→ Problem description
From the entries below, copy out all lines holding "Return".

→ Dataset entries
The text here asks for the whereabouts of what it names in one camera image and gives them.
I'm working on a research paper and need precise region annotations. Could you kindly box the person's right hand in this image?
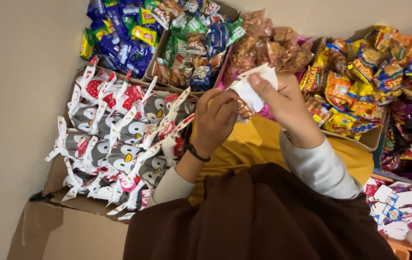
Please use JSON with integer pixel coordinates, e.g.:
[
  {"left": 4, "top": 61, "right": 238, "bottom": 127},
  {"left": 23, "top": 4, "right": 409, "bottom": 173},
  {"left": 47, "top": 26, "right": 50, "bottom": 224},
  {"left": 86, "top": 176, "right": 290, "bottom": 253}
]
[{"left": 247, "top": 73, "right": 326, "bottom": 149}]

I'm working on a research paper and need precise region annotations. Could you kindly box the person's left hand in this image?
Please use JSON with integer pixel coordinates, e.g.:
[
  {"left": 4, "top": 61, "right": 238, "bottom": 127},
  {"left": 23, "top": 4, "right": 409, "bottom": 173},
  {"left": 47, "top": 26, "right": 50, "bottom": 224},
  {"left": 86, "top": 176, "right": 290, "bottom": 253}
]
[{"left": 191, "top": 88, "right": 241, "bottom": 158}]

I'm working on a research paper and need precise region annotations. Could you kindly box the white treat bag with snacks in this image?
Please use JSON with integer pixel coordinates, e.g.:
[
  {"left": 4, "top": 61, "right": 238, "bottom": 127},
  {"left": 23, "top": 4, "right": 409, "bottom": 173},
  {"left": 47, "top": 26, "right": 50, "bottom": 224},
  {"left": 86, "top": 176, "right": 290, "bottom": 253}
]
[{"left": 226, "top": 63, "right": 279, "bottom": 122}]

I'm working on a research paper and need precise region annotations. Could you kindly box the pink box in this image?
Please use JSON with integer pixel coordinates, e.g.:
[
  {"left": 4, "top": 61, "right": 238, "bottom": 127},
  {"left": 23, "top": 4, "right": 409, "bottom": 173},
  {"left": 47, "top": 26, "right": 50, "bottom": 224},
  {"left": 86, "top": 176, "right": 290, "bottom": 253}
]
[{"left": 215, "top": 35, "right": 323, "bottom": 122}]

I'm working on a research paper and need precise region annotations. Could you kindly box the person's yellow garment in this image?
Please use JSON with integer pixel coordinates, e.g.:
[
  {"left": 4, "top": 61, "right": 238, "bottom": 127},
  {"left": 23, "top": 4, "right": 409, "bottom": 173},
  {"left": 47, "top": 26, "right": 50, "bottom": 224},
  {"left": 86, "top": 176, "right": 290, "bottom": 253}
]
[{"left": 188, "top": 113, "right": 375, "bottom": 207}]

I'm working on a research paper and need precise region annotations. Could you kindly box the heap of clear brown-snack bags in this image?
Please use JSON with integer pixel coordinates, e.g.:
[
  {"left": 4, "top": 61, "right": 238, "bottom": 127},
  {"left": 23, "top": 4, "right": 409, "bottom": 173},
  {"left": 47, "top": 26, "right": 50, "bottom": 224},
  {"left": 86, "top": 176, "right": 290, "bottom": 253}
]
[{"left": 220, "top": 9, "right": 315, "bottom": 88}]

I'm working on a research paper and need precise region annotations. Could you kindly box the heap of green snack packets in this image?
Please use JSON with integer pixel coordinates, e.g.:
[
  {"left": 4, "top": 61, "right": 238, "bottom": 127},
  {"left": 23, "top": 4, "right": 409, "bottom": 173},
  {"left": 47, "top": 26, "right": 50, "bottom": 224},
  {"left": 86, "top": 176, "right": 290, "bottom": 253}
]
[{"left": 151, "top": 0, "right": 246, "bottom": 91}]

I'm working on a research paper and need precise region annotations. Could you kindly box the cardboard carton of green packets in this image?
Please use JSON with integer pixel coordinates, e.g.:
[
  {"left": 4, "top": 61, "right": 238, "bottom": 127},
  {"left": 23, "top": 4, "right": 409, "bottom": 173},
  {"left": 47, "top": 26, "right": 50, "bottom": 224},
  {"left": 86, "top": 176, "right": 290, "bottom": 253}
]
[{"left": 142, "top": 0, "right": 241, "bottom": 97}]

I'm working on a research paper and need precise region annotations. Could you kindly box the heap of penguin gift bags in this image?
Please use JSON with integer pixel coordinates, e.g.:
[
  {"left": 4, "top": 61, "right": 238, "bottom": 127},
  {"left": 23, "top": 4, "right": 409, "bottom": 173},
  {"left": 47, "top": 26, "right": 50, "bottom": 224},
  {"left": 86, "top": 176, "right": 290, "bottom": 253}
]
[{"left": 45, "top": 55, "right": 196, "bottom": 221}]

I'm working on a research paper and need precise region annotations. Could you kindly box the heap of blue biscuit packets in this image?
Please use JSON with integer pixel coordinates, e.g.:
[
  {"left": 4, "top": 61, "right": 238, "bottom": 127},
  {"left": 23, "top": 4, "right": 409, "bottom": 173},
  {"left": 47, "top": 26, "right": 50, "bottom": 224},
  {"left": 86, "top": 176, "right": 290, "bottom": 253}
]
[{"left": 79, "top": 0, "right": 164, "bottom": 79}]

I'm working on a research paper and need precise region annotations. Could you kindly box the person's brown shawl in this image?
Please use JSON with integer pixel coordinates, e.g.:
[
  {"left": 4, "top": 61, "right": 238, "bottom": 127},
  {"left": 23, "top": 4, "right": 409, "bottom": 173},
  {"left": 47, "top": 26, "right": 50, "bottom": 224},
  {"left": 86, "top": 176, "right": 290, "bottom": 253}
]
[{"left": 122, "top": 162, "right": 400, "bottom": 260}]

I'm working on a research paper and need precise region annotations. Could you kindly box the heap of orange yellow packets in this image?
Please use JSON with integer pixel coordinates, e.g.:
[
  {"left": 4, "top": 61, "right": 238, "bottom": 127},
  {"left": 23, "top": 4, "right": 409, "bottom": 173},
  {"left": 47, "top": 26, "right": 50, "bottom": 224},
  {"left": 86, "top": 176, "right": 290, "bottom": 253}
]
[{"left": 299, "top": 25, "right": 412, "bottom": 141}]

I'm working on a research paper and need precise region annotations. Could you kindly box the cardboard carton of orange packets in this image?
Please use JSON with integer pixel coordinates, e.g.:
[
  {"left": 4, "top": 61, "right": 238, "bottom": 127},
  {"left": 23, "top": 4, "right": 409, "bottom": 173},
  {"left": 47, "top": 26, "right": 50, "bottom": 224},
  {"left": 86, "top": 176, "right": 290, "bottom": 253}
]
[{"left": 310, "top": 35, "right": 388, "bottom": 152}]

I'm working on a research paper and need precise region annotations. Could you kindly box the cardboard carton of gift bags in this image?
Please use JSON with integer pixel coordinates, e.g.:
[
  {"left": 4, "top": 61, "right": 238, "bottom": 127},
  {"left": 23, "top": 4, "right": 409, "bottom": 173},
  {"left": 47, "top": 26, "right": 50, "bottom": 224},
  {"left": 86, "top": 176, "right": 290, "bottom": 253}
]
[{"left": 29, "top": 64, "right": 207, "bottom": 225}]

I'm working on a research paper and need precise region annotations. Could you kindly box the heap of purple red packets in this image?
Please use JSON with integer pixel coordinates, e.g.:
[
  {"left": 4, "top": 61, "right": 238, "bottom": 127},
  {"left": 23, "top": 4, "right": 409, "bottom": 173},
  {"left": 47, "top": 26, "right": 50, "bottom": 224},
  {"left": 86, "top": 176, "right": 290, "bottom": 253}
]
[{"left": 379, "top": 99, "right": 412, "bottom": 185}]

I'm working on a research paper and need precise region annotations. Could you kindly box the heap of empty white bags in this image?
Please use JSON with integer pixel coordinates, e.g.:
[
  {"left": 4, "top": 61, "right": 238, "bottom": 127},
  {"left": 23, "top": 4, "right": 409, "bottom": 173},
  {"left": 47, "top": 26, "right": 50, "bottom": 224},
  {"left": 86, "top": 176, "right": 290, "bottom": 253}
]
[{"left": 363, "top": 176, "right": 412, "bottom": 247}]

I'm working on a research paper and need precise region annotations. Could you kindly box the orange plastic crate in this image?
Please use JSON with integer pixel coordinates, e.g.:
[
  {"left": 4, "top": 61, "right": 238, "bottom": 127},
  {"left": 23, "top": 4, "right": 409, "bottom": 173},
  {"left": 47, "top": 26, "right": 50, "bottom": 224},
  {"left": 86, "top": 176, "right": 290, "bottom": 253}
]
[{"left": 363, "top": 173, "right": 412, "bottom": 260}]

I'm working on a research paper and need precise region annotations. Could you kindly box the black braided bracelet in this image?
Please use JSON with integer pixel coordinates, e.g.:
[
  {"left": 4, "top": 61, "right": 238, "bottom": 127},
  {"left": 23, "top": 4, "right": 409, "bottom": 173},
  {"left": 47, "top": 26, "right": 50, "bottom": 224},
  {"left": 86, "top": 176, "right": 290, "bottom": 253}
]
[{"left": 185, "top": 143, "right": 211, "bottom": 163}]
...
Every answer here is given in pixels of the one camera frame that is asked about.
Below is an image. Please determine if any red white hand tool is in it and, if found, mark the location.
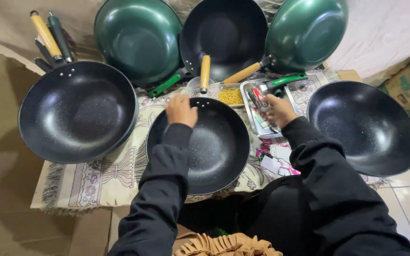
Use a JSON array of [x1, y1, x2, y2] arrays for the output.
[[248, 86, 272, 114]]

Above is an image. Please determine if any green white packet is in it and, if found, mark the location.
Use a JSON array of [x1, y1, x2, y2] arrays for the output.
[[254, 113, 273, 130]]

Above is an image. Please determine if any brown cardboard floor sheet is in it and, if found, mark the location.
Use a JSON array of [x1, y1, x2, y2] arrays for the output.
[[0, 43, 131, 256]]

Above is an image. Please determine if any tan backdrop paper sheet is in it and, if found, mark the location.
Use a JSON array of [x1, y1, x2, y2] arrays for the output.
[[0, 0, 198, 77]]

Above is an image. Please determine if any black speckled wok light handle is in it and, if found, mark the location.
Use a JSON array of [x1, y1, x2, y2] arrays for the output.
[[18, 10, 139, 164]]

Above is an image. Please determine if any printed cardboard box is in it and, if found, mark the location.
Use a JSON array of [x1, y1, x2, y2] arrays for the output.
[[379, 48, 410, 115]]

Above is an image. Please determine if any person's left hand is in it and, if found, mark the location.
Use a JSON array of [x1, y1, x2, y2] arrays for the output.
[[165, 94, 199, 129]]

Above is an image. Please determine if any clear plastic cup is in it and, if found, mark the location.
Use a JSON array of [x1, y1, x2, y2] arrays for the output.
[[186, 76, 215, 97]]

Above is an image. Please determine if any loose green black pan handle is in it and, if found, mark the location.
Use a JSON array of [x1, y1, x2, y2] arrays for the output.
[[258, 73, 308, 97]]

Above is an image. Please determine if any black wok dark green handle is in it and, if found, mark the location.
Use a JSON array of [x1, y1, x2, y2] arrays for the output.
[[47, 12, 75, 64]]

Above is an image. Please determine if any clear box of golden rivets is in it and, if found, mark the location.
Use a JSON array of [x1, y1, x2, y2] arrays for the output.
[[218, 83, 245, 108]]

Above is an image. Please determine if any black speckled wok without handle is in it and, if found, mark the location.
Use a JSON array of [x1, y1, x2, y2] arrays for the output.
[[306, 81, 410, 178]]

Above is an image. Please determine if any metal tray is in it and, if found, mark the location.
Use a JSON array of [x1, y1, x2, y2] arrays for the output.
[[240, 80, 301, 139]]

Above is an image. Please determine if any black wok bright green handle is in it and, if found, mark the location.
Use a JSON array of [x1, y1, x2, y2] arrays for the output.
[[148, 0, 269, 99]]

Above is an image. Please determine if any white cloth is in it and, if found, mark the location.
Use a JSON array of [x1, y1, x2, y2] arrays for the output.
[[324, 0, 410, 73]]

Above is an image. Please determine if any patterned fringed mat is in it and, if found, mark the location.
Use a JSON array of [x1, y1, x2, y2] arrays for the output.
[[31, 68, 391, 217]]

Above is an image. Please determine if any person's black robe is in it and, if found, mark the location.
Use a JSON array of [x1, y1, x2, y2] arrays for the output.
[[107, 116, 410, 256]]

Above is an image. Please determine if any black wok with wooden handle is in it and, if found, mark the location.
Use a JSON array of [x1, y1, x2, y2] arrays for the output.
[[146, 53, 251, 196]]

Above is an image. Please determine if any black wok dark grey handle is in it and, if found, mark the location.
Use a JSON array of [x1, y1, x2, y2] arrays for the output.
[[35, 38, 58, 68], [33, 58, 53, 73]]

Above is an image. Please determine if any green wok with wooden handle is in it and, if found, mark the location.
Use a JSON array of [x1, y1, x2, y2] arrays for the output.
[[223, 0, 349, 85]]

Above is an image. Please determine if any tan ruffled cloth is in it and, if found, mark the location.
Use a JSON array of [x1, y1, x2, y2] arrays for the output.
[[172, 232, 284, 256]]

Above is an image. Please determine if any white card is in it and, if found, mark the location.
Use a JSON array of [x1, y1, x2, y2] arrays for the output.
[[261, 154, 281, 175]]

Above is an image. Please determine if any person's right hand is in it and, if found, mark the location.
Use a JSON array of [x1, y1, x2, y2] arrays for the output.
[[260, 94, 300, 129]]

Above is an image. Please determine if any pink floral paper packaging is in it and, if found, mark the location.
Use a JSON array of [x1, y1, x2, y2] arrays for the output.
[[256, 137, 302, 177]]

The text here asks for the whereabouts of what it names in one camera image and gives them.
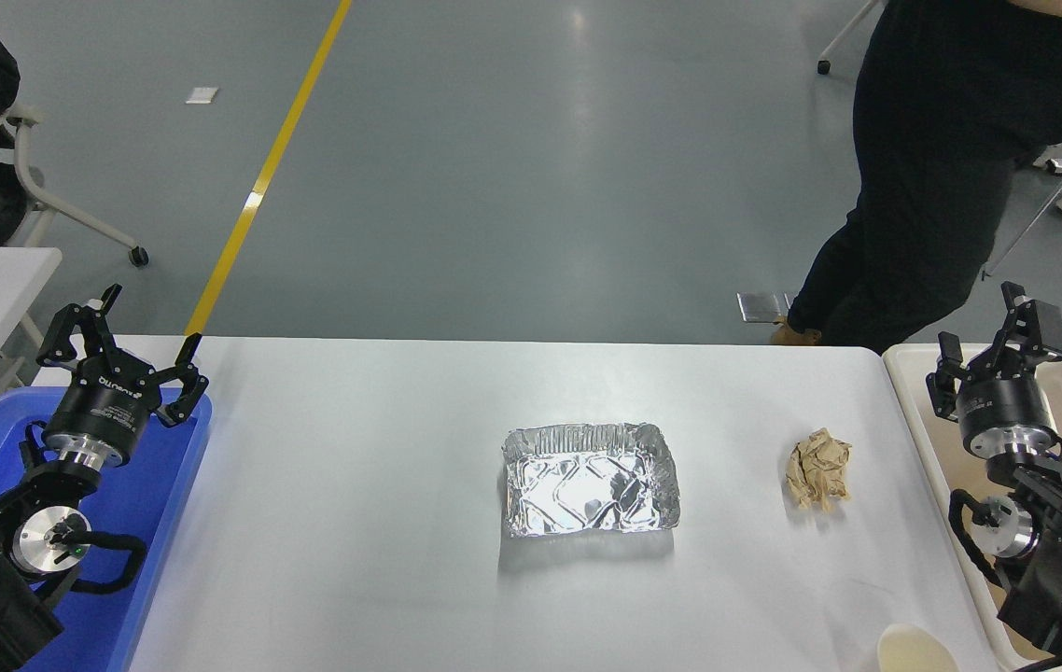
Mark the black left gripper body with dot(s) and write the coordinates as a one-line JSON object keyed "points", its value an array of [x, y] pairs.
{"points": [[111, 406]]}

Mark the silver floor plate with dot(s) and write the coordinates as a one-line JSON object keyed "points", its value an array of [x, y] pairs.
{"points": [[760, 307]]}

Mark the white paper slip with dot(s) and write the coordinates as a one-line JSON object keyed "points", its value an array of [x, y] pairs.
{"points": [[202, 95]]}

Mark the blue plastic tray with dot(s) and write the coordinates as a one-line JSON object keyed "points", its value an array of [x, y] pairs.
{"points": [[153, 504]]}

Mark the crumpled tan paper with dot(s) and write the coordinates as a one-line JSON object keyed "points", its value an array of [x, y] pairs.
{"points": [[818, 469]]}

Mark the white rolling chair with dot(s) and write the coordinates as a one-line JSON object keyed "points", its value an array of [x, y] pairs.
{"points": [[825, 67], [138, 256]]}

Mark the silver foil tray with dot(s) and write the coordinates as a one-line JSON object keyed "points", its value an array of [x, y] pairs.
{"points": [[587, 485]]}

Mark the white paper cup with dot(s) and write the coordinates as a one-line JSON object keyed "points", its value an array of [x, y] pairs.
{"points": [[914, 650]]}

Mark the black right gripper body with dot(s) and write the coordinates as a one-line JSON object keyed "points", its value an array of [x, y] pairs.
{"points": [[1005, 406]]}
---
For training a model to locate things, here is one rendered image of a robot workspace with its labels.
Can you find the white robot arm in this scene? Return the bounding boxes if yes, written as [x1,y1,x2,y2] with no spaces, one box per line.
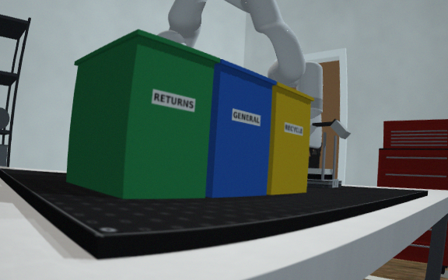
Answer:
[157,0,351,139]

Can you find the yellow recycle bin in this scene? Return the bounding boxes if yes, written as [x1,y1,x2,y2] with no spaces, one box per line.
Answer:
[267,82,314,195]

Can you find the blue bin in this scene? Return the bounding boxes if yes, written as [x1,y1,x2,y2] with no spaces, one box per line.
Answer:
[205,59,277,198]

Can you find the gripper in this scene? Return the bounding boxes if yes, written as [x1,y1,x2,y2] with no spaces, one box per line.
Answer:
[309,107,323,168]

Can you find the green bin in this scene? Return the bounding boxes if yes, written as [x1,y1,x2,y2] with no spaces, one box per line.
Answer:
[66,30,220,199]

→ Written solution
Can you find the white robot arm in this scene? Return the bounding boxes if yes, written as [x1,y1,x2,y2] with no spaces, one box per line.
Can you find the yellow recycle bin in this scene? Return the bounding boxes if yes, written as [x1,y1,x2,y2] with no spaces, one box per line.
Can you find the blue bin in this scene? Return the bounding boxes if yes, written as [x1,y1,x2,y2] with no spaces, one box per line.
Can you find the gripper in this scene? Return the bounding boxes if yes, written as [x1,y1,x2,y2] with no spaces, one box per line.
Can you find the green bin in this scene? Return the bounding boxes if yes, written as [x1,y1,x2,y2] with no spaces, one box per line.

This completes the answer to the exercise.